Siberian cat shedding – do Siberian cats shed a lot?
All cats shed, but how much really depends on many factors, such as breed, the health of the cat, the food that you give your kitty, time of the year, the temperature of your home etc. How much shedding can you expect from your Siberian cat?
While your Siberian cat’s coat shouldn’t give you too much trouble, I have to be upfront here. Siberians are a medium to high-shedding breed. They have a thick coat plus dense undercoat. That’s a lot of fur! If you don’t like seeing cat hair on various surfaces of your home (as well as an occasional hairball), you might be better off considering a different breed.
Siberian cat shedding is natural, even though it might be a bit of a nuisance. Siberian cat’s thick rough coat has awesome heat-preserving and water-resistant qualities. Because its main purpose is to protect the cat from the weather, it changes depending on the season. In other words, expect your cat to shed a fair bit in the spring. It’s as if the cat takes off its winter clothes to change into something lighter for the summer.
In the fall, the coat will become dense again. With some cats, it’s actually the opposite: the coat gets denser in the summer, and thinner in winter, especially if it’s an indoor cat. It may be connected to the higher temperature in the house in winter when the furnaces and heaters are on. Such changes in coat density are especially true for intact cats.
If you want to try to regulate your Siberian cat shedding, you can try and get your cat to sleep in a colder room at night. Colder temperature will be a signal for your cat not to shed. It works with my cat, but I don’t know if it will with yours.
Spayed and neutered cats might give you a bit more headache in terms of shedding. They generally don’t have distinct shedding seasons and usually shed somewhat the same throughout the year. It’s best to brush and groom such a cat daily. If you still find hair clumps in its coat or too much dandruff, you might want to give your cat a bath with a special shampoo that will help untangle the clump and remove dandruff.
If your cat’s coat has always been smooth and shiny and you suddenly notice changes, such as dullness, clumps, lack of shine and coarseness, there might be something wrong with your kitty’s health. You can check if you are providing your cat with the right nutrition, see if it has any parasites, or take it to the vet to exclude any other conditions. The health of your cat’s coat is always an indicator of its overall health. If your cat loses hair in spots, definitely take it to the vet!
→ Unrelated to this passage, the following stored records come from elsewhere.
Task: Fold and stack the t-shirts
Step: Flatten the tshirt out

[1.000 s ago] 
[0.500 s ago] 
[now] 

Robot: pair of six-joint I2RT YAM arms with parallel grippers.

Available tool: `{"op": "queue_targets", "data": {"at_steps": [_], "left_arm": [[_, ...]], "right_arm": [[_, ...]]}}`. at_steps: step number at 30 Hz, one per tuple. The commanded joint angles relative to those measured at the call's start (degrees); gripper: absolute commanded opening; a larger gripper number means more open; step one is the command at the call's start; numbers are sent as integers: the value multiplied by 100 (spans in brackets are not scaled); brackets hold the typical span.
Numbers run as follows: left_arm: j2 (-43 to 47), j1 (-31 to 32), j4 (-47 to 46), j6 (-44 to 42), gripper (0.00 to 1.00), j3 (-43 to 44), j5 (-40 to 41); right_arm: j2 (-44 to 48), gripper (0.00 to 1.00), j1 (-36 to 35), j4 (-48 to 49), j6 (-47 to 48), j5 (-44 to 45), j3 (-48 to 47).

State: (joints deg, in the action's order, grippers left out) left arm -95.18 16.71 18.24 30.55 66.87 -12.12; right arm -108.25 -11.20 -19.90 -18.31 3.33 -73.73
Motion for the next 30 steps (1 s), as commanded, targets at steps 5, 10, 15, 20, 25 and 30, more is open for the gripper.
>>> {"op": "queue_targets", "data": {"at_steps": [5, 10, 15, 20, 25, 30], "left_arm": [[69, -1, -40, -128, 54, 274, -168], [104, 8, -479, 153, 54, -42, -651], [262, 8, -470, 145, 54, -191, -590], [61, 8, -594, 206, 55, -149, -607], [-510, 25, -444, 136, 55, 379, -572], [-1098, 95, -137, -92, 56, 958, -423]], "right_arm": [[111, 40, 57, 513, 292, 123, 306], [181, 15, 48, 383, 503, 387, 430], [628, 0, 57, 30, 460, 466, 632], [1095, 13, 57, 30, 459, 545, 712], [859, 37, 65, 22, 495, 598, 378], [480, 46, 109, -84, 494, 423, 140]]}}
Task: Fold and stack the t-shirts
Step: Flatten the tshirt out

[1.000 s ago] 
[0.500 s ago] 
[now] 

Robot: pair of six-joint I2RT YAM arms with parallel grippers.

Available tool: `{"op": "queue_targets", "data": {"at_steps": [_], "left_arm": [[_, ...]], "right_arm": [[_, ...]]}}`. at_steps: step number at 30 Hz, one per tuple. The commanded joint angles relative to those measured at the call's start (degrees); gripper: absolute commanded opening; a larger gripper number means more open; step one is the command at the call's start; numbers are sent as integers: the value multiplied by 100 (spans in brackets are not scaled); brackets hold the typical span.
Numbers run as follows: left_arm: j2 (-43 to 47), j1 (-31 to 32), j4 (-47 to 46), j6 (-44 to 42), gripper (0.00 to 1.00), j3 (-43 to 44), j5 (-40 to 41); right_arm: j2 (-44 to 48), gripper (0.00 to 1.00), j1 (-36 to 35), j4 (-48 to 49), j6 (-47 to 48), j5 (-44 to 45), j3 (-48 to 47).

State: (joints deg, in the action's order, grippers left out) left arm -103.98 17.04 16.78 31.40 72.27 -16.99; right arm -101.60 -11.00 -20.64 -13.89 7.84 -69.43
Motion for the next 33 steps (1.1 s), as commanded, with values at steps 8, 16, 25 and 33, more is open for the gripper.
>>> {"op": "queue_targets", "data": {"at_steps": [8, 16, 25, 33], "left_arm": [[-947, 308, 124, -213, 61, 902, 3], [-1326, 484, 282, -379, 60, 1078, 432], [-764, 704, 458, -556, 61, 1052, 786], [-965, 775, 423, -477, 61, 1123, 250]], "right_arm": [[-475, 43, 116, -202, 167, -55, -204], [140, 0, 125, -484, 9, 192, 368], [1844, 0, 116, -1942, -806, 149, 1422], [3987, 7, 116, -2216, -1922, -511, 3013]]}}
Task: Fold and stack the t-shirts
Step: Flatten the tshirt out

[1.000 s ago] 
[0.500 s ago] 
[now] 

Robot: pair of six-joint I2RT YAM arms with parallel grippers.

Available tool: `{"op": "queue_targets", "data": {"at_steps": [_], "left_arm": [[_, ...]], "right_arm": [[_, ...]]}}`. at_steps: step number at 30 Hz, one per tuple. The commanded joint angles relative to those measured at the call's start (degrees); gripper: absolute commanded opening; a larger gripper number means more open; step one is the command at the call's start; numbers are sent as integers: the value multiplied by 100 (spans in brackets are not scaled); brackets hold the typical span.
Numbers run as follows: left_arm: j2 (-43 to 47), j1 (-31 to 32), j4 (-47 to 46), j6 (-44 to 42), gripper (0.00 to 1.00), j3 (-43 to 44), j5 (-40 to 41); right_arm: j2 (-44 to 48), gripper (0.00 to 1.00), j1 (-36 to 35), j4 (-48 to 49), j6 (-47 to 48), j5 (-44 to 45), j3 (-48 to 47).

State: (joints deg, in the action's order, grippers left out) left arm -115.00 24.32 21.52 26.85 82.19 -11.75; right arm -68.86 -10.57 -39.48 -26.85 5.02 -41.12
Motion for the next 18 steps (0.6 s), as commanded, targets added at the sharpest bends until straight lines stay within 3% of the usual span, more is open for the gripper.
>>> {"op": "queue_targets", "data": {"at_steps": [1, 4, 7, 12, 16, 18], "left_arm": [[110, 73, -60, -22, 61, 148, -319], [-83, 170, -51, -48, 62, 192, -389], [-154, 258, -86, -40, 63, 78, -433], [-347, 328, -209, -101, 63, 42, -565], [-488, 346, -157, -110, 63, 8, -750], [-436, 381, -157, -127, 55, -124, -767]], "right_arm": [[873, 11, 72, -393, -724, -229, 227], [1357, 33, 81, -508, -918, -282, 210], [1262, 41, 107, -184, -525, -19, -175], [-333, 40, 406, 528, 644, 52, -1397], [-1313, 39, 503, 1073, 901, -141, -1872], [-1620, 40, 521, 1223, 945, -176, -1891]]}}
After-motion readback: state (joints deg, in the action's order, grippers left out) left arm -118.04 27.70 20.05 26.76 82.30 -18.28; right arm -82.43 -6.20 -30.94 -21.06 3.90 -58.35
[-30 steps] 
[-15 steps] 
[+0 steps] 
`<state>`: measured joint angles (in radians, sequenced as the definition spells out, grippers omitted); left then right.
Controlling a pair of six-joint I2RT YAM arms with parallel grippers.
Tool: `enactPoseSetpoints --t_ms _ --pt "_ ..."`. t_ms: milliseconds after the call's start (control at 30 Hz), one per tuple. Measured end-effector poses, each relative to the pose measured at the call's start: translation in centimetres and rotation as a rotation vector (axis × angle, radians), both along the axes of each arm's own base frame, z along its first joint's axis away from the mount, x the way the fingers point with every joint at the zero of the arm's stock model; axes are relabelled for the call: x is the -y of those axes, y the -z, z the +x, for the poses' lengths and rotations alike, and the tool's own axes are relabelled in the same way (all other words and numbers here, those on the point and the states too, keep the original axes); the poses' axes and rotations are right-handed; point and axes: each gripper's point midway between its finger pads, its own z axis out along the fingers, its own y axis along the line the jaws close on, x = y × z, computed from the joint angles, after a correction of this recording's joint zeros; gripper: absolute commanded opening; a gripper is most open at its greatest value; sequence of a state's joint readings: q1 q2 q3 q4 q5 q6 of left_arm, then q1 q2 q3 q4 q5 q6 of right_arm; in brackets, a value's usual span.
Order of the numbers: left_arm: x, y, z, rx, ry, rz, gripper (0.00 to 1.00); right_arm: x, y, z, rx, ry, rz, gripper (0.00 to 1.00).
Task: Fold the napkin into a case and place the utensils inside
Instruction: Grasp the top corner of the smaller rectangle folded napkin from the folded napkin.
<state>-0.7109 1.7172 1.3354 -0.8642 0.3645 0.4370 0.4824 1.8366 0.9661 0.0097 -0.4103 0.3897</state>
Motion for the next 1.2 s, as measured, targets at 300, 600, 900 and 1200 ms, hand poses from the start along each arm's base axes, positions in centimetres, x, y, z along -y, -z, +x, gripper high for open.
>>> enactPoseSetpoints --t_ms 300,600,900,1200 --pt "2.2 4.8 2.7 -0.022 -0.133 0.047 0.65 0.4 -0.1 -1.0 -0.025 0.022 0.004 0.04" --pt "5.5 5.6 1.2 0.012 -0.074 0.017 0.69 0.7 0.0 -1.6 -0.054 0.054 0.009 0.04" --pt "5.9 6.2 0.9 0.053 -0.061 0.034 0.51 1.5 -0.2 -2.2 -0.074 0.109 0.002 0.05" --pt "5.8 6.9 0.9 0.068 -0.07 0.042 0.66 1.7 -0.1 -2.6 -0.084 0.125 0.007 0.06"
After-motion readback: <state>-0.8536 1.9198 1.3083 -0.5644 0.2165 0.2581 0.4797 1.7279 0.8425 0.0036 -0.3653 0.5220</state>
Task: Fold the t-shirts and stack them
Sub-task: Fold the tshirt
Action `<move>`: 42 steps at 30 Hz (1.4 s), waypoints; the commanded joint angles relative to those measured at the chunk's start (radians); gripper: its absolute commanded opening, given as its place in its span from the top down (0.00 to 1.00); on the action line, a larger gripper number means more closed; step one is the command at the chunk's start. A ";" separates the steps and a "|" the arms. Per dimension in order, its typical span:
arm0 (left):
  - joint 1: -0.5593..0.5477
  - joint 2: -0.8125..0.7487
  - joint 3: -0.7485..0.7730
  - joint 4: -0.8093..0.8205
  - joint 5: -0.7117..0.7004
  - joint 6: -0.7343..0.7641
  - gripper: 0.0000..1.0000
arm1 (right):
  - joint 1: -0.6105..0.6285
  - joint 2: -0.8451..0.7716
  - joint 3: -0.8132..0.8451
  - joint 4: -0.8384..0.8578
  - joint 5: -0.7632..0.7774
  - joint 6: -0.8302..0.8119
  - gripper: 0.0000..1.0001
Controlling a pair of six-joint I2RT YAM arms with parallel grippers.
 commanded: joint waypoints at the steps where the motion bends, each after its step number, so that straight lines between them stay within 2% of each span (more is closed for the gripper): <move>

Because cats tend to constantly lick themselves, and Siberians have lots of hair that they shed and swallow, don’t be surprised to find hairballs around your house. They are not that gross and you’ll get used to them quickly. Remember, it’s perfectly natural for cats to swallow some hair while grooming themselves, and then cough those up. It’s just something cats do.
You can still take some steps to prevent the excessive collection of hair in your house (and hairballs!) With Siberian cats, grooming is something that is almost inevitable if you don’t want to see your kitty’s hair everywhere. Here are some tools you may need:
- A wide flat brush
- A brush with rounded wire teeth
- A fine-tooth cat comb
- A grooming rake
Try to avoid brushes made of synthetic materials. Those tend to cause static electricity which causes increased fragility of cat hair and isn’t pleasant for the cat. (We all know what static feels like).
Start brushing your cat’s fur with a rare toothbrush, then proceed with a fine-tooth comb. Brush with the fur’s natural direction, not against it. At the end of the brushing session, you can “raise” their hair a little by giving it a few brushes against the natural direction. Don’t overdo it though. It might not be too pleasant for the cat.
If the cat hasn’t been brushed for a while and has clumps in its fur, you will need to carefully untangle them using brushes and your fingers. Do not pull too hard! If you can’t untangle the clump, use the scissors, but only if there’s no other way to fix the situation. Cutting out clumps may spoil the look of the cat, especially in the case of a color-pointed cat, as the new fur often grows darker and breaks the pattern.
Apart from keeping your home from drowning in fur and hairballs, giving your cat regular brushes will help strengthen the bond between you and can turn into a pleasurable activity.
If you find a lot of your cat’s hair everywhere around the house and especially on your furniture – don’t panic. It is possible to effectively clean it off the surfaces. Use a wet rag to brush your sofa or armchair. Siberian cat’s hair is quite long, visible and doesn’t tend to get stuck in furniture. Wipe it off with a rag, then rinse the rag and you are all set! (At least until your Siberian hops onto the sofa again 😉 Hopefully, your Siberian cat shedding won’t be too big of a deal.